## Activity
Could you restate all of the records below exactly, with the pictures left out?

##### Records for this exercise #####

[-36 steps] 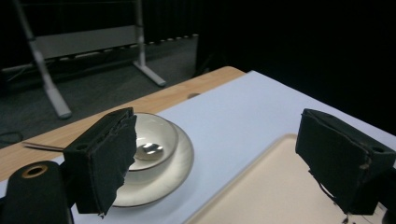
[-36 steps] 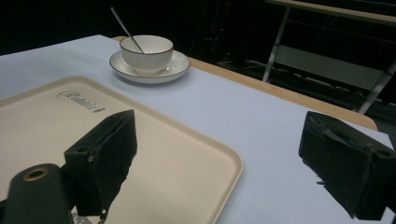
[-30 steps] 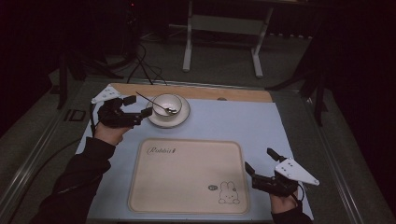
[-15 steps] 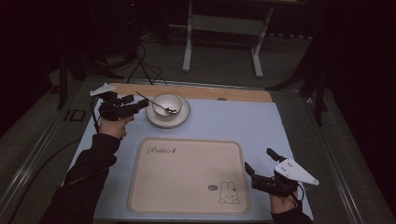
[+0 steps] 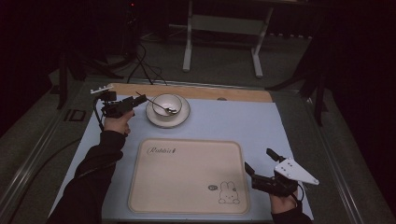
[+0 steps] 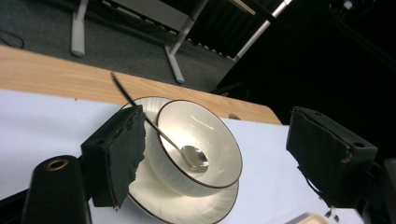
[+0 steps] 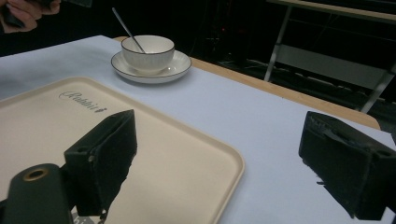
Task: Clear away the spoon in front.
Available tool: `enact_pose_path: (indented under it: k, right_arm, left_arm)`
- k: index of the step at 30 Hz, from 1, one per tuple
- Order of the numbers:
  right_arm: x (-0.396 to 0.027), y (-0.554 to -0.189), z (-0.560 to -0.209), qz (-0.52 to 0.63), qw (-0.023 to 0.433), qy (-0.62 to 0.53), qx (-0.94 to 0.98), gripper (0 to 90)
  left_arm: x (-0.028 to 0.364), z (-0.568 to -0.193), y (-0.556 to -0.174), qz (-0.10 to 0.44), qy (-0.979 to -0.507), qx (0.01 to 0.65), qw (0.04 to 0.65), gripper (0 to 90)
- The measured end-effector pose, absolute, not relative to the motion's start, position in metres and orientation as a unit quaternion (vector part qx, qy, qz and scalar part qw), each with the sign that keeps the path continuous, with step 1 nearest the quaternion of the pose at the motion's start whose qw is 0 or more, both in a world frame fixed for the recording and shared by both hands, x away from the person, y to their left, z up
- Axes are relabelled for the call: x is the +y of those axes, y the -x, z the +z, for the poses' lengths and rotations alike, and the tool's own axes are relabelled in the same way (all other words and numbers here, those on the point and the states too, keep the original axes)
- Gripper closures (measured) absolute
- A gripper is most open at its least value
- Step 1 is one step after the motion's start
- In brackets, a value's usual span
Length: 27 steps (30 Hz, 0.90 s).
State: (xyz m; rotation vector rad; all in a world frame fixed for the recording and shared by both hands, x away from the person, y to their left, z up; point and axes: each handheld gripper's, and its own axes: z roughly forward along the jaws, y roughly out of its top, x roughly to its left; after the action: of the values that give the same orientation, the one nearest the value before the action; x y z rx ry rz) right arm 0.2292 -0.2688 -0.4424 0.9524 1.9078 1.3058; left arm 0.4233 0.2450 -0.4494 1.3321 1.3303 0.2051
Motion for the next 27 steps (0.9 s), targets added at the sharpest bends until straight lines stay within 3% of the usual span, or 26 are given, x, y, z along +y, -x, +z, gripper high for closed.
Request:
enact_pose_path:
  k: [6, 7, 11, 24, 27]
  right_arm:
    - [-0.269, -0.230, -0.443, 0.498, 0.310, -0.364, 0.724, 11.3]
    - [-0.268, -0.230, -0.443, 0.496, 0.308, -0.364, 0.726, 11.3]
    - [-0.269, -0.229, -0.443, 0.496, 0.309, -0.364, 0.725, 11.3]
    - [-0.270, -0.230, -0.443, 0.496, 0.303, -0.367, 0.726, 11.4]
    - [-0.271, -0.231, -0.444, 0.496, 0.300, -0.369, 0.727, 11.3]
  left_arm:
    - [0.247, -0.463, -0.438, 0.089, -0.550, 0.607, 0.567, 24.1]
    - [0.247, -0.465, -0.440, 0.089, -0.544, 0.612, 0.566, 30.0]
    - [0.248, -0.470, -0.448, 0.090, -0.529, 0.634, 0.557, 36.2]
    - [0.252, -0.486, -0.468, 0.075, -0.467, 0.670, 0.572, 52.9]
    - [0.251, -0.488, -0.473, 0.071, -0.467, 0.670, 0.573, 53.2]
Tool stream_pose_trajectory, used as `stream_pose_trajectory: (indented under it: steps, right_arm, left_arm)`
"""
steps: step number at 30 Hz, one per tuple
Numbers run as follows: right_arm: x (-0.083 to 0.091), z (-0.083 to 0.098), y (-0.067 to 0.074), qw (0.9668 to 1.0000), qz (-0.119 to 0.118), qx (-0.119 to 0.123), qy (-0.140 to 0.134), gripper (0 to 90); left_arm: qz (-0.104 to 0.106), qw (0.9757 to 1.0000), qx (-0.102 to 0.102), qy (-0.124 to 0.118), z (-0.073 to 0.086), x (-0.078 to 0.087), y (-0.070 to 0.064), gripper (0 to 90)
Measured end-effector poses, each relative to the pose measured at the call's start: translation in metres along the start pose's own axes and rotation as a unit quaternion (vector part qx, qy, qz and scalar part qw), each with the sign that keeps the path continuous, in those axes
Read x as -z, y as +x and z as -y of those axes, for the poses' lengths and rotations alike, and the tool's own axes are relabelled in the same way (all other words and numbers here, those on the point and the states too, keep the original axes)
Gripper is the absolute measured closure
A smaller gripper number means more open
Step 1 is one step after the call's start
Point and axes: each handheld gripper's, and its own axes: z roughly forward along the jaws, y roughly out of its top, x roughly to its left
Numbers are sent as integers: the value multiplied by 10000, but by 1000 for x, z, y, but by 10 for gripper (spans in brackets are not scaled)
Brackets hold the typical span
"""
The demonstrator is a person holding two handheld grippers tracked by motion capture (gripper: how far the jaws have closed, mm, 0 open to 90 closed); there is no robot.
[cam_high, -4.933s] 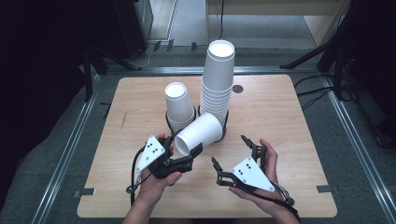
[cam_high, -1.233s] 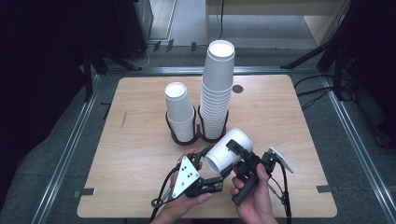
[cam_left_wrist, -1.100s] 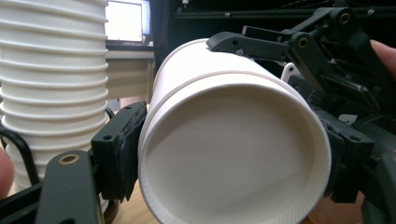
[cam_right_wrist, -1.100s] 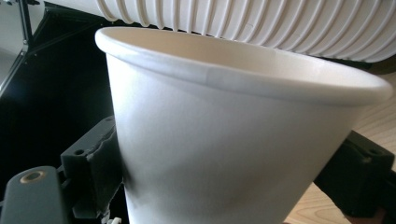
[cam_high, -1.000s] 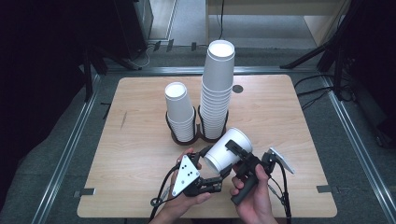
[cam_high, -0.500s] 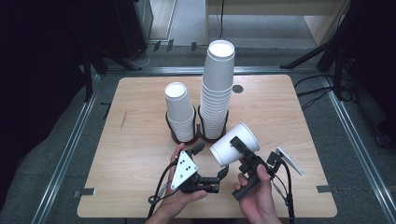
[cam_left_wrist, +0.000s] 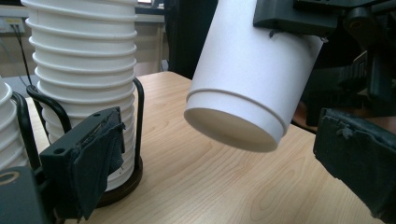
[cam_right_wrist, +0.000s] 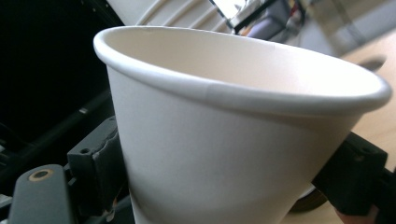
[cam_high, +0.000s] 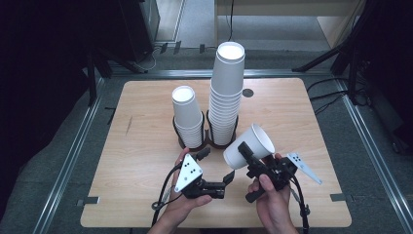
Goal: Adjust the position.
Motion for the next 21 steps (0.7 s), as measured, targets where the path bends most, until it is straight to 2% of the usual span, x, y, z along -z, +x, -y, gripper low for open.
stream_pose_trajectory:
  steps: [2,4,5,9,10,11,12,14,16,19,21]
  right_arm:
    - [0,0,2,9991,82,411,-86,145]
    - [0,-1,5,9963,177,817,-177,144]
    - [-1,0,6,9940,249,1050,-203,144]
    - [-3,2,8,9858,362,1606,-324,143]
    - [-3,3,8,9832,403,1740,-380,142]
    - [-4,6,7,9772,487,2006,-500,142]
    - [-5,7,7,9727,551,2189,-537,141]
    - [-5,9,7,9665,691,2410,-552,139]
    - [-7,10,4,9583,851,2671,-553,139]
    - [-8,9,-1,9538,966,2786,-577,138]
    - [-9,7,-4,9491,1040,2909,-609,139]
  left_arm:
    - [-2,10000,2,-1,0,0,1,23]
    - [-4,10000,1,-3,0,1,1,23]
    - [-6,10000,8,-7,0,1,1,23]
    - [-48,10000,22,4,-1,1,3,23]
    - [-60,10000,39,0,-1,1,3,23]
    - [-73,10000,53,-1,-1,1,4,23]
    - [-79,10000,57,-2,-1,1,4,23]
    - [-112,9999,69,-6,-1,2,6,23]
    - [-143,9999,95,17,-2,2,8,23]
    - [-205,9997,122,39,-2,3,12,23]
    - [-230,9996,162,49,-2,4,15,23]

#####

## Solution for this problem
[-36 steps] 
[-36 steps] 
[-30 steps] 
[-15 steps] 
[+0 steps] 
[+0 steps] 
[+0 steps] 
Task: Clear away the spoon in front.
Available tool: `enact_pose_path: (indented under it: k, right_arm, left_arm)`
- k: index of the step at 30 Hz, from 1, one per tuple
- Order of the numbers:
  right_arm: x (-0.396 to 0.027), y (-0.554 to -0.189), z (-0.560 to -0.209), qz (-0.52 to 0.63), qw (-0.023 to 0.433), qy (-0.62 to 0.53), qx (-0.94 to 0.98), gripper (0 to 90)
  left_arm: x (-0.028 to 0.364), z (-0.568 to -0.193), y (-0.556 to -0.174), qz (-0.10 to 0.44), qy (-0.979 to -0.507), qx (0.01 to 0.65), qw (0.04 to 0.65), gripper (0 to 90)
- The measured end-effector pose, absolute, not relative to the motion's start, position in metres and orientation as a unit quaternion (vector part qx, qy, qz and scalar part qw), each with the sign that keeps the path continuous, with step 1 nearest the quaternion of the pose at the motion's start whose qw is 0 or more, both in a world frame fixed for the recording and shared by both hands, x away from the person, y to their left, z up
- Axes are relabelled for the call: x is the +y of those axes, y the -x, z the +z, for the poses' lengths and rotations alike, and the tool's own axes are relabelled in the same way (all other words and numbers here, those on the point and the states too, keep the original axes)
- Gripper closures (measured) absolute
- A gripper is most open at its least value
- Step 1 is one step after the motion's start
- In brackets, a value's usual span
Length: 27 steps (30 Hz, 0.90 s).
State: (xyz m; rotation vector rad; all in a world frame fixed for the recording and shared by both hands, x away from the person, y to their left, z up; point and axes: each handheld gripper's, and its own axes: z roughly forward along the jaws, y roughly out of its top, x roughly to its left; after the action: of the values that give the same orientation, the one nearest the value before the action; x y z rx ry rz) right arm 0.2292 -0.2688 -0.4424 0.9524 1.9078 1.3058; left arm 0.4233 0.2450 -0.4494 1.3321 1.3303 0.2051
Motion for the next 27 steps (0.9 s), targets added at the sharpest bends until straight lines stay within 3% of the usual span, or 26 are given, x, y, z along +y, -x, +z, gripper high for closed.
Request:
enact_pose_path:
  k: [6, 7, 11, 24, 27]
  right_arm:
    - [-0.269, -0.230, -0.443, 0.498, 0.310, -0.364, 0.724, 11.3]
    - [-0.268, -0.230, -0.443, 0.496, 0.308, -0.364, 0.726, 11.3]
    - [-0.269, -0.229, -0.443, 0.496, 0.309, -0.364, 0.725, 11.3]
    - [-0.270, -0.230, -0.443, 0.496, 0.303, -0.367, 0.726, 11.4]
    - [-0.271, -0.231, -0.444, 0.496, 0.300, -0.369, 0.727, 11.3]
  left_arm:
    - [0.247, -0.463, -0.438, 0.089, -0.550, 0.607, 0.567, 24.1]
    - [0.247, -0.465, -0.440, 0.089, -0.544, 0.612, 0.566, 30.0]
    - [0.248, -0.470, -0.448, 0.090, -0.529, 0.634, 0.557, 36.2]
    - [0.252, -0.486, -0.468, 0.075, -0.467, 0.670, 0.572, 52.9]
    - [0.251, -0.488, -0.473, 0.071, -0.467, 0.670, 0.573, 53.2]
Tool stream_pose_trajectory, used as `stream_pose_trajectory: (indented under it: steps, right_arm, left_arm)`
"""
steps: step number at 30 Hz, one per tuple
Numbers run as follows: right_arm: x (-0.083 to 0.091), z (-0.083 to 0.098), y (-0.067 to 0.074), qw (0.9668 to 1.0000), qz (-0.119 to 0.118), qx (-0.119 to 0.123), qy (-0.140 to 0.134), gripper (0 to 90); left_arm: qz (-0.104 to 0.106), qw (0.9757 to 1.0000), qx (-0.102 to 0.102), qy (-0.124 to 0.118), z (-0.073 to 0.086), x (-0.078 to 0.087), y (-0.070 to 0.064), gripper (0 to 90)
Measured end-effector poses, each relative to the pose measured at the call's start: translation in metres along the start pose's own axes and rotation as a unit quaternion (vector part qx, qy, qz and scalar part qw), each with the sign that keeps the path continuous, in those axes
Read x as -z, y as +x and z as -y of those axes, for the poses' lengths and rotations alike, and the tool's own axes are relabelled in the same way (all other words and numbers here, those on the point and the states too, keep the original axes)
Gripper is the absolute measured closure
A smaller gripper number means more open
Step 1 is one step after the call's start
Point and axes: each handheld gripper's, and its own axes: z roughly forward along the jaws, y roughly out of its top, x roughly to its left
Numbers are sent as integers: the value multiplied by 10000, but by 1000 for x, z, y, but by 10 for gripper (spans in brackets are not scaled)
Brackets hold the typical span
"""
The demonstrator is a person holding two handheld grippers tracked by motion capture (gripper: how far the jaws have closed, mm, 0 open to 90 closed); there is no robot.
[cam_high, -4.933s] 
[cam_high, -1.233s] 
[cam_left_wrist, -1.100s] 
[cam_right_wrist, -1.100s] 
[cam_high, -1.000s] 
[cam_high, -0.500s] 
[cam_left_wrist, +0.000s] 
[cam_right_wrist, +0.000s] 
[cam_high, +0.000s] 
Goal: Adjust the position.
Motion for the next 21 steps (0.7 s), as measured, targets where the path bends most, until it is straight to 2% of the usual span, x, y, z along -z, +x, -y, gripper low for open.
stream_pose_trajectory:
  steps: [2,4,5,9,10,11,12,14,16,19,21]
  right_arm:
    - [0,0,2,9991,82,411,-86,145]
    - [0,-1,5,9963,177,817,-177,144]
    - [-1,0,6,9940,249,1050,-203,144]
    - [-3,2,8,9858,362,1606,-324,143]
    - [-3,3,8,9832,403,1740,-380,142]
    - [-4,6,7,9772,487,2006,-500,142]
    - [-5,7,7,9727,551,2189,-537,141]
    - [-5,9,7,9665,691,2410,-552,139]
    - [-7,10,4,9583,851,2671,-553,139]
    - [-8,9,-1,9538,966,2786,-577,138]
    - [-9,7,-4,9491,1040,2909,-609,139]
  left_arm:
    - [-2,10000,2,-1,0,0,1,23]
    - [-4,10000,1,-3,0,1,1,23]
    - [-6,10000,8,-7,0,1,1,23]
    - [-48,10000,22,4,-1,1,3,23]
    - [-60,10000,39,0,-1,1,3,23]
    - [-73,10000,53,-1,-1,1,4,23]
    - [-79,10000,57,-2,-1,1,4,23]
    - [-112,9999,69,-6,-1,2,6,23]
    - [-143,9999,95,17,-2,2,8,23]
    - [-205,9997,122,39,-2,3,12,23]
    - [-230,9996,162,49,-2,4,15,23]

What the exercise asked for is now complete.